Dans une récente étude publiée par la Fondation pour l’innovation politique et disponible en ligne, Franck Debié, Directeur général, et Jérôme Monod, Président d’Honneur de la Fondation, font le récit d’un voyage effectué en janvier 2008, à la rencontre de ce pays à la fois ignoré et redouté, ce "condensé de contradictions mal résolues" qu’est l’Iran. Les auteurs justifient cette entreprise par leur intention de dépasser les préjugés, car, écrivent-ils, "aucune réticence idéologique ou politique, aucune crainte de l’imprévisible ne devaient nous arrêter". Franck Debié et Jérôme Monod ont donc rencontré des dirigeants religieux ou politiques, des médecins, des entrepreneurs, des intellectuels, pour tenter de donner une cohérence au tableau souvent déroutant présenté par le pays.

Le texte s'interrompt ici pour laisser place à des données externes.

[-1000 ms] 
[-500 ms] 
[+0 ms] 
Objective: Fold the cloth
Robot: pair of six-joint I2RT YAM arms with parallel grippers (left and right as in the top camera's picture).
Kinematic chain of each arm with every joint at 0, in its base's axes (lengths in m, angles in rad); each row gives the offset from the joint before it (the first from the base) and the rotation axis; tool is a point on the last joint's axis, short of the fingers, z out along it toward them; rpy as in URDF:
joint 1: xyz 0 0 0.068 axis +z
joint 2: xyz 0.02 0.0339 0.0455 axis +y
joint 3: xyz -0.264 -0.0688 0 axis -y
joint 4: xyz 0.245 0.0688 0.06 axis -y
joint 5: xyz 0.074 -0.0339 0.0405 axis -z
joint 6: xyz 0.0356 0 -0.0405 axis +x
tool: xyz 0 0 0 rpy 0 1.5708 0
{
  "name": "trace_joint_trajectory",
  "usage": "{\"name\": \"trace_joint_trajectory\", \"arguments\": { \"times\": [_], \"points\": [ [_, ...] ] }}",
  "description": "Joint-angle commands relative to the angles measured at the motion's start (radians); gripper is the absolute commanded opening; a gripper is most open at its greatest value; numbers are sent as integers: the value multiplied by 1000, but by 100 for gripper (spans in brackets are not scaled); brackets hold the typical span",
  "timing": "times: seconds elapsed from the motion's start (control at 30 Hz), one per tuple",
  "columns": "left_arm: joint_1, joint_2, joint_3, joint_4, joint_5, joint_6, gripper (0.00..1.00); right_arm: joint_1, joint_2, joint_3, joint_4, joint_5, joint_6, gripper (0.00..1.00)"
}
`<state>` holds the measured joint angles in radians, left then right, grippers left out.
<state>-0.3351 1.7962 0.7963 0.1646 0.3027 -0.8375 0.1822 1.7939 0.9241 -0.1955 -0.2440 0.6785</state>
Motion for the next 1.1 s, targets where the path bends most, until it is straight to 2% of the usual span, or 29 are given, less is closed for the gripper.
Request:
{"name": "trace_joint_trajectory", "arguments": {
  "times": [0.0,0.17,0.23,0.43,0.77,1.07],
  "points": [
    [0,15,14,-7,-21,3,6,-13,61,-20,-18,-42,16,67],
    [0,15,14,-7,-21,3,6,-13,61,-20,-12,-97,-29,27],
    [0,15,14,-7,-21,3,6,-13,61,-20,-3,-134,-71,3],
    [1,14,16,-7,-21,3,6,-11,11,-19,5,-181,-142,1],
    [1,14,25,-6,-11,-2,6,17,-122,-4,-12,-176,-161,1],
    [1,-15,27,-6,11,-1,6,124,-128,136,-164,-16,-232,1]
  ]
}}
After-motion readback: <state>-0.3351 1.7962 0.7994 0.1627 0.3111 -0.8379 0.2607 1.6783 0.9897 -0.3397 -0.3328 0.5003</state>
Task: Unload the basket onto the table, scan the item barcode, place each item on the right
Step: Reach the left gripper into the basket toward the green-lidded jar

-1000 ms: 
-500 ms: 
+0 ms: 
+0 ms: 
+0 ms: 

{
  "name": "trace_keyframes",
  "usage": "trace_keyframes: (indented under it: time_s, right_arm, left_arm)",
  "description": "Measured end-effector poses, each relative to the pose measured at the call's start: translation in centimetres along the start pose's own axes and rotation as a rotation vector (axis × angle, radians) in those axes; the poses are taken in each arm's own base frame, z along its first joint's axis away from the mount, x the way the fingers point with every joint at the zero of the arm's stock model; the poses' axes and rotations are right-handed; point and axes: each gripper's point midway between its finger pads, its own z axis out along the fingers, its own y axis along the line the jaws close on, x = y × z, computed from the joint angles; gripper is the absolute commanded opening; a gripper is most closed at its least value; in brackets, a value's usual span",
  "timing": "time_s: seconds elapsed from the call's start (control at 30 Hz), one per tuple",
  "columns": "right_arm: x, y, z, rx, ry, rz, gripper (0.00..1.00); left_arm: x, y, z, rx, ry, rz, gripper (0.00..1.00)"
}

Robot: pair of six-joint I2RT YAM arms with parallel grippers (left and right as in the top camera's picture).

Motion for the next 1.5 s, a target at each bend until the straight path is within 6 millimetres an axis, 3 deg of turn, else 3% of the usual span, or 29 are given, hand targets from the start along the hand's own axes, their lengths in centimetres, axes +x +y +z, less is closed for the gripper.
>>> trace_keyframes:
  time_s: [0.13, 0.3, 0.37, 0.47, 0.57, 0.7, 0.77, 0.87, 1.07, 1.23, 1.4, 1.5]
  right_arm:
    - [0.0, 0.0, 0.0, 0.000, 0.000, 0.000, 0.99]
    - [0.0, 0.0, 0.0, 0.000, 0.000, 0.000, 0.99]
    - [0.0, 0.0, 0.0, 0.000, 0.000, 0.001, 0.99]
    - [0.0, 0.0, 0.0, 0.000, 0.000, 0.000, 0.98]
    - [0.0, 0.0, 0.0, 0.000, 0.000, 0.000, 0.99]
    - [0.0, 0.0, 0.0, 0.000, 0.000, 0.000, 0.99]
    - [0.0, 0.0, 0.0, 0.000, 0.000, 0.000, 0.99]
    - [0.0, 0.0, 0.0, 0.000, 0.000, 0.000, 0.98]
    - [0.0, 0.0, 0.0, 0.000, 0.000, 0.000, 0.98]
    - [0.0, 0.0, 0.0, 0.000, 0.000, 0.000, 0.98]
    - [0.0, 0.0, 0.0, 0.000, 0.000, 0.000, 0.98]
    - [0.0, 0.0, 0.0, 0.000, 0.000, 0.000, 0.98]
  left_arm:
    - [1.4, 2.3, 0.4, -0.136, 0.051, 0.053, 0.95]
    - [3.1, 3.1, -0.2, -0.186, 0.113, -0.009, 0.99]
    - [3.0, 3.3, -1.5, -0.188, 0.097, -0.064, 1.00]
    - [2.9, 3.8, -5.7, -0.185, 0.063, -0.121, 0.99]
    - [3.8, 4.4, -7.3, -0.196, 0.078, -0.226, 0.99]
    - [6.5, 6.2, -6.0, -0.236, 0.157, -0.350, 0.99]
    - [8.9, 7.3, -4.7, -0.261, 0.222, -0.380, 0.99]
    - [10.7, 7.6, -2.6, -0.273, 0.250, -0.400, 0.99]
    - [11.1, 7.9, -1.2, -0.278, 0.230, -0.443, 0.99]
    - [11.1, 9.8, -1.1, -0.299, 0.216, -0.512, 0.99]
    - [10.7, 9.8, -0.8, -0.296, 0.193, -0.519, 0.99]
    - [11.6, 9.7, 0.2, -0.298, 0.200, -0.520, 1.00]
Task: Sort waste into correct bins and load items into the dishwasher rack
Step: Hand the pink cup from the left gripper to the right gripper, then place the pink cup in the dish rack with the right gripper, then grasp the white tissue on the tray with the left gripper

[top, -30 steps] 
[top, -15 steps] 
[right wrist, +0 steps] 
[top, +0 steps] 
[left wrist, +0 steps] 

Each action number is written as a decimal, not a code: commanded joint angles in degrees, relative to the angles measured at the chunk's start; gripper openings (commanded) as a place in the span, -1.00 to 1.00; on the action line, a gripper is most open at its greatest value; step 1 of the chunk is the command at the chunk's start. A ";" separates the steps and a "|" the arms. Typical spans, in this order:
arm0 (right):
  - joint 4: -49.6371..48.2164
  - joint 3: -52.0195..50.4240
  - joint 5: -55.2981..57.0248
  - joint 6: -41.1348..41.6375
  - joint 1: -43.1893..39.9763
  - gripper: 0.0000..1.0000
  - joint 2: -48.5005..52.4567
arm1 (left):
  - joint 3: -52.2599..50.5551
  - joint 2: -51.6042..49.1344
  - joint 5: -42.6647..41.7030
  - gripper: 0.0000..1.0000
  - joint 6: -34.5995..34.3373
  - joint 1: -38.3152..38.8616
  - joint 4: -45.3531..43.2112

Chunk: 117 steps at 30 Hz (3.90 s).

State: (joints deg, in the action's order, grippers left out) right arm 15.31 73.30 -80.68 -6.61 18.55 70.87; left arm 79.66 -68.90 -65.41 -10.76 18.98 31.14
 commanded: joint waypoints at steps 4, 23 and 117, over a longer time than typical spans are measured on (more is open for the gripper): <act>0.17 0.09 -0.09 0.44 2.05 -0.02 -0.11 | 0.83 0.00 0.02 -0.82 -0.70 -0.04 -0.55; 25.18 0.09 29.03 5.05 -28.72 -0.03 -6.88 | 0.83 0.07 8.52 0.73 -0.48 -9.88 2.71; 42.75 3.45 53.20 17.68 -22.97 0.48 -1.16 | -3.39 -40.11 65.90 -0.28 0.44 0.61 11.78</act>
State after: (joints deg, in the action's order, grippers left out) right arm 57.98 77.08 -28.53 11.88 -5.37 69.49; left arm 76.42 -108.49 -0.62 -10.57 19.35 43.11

Voici quelques-unes de leurs impressions les plus notables. Les auteurs relèvent que, contrairement aux attentes, Téhéran, en dépit de sa croissance anarchique, est une ville relativement propre, et que les services publics y fonctionnent. Les grands hôpitaux sont équipés d’un matériel moderne et certains d’entre eux participent à des programmes de recherche sur le cancer en collaboration avec des équipes européennes. Les auteurs remarquent également avec surprise l’absence de véritable hostilité à l’égard d’Israël, en dépit du discours officiel. Le tableau économique est tout aussi nuancé : malgré les difficultés liées aux sanctions économiques internationales et à la corruption interne, l’Iran est ouvert aux entrepreneurs, en raison de besoins d’investissement très importants. Pour autant, les aides à l’industrie demeurent très limitées pour des raisons historiques, l’économie iranienne étant orientée vers le commerce et la spéculation. Les auteurs relèvent également la soif de nouveauté et l’irrésistible attrait de l’Amérique, que les positions contraires du régime contribuent peut-être à renforcer. Profondément nationalistes, les Iraniens ne demandent qu’à rejoindre la marche du monde tout en trouvant leur propre voie, entre islam et démocratie.

On ne peut que saluer la publication d’un texte qui, pour modestes que soient ses ambitions – très court, il prend la forme d’un journal de voyage – s’attache à mettre en évidence les complexités de l’Iran moderne. A cet égard, la description d’un hôpital ou de l’organisation du bazar s’avèrent plus instructives que la traditionnelle dichotomie voiles noirs/jupes courtes, devenu un passage obligé des reportages consacrés à l’Iran. En revanche, les aperçus politiques se révèlent quelque peu décevants. L’entretien avec le grand ayatollah Makârem-Chirâzi ne livre que peu d’enseignements, au-delà des généralités sur les malentendus entre l’Iran et l’Occident. A cet égard, les notes sur la puissance économique et politique des ayatollahs présentent davantage d’intérêt. De même, les auteurs s’avouent "impressionnés" par leur rencontre avec l’ancien président réformateur, Mohammad Khâtami, qui prône un dialogue serein avec l’Europe, fondé sur le partage de valeurs communes dans le respect des différences. Or c’est précisément cette tendance à discourir que ceux qui l’ont élu en 1997 lui ont amèrement reprochée par la suite. Après une période d’enthousiasme, Khâtami avait en effet fait étalage de son impuissance devant les manœuvres des conservateurs, mais aussi de son refus de remettre profondément en cause le système politique. Dans les deux cas, on éprouve l’impression que les auteurs se sont laissés séduire par la traditionnelle affabilité iranienne, qui se double en général d’une certaine réticence à livrer le fond de sa pensée. En dépit de ces réserves, on peut espérer que ce court récit de voyage contribuera à lever les préjugés les plus répandus sur ce pays.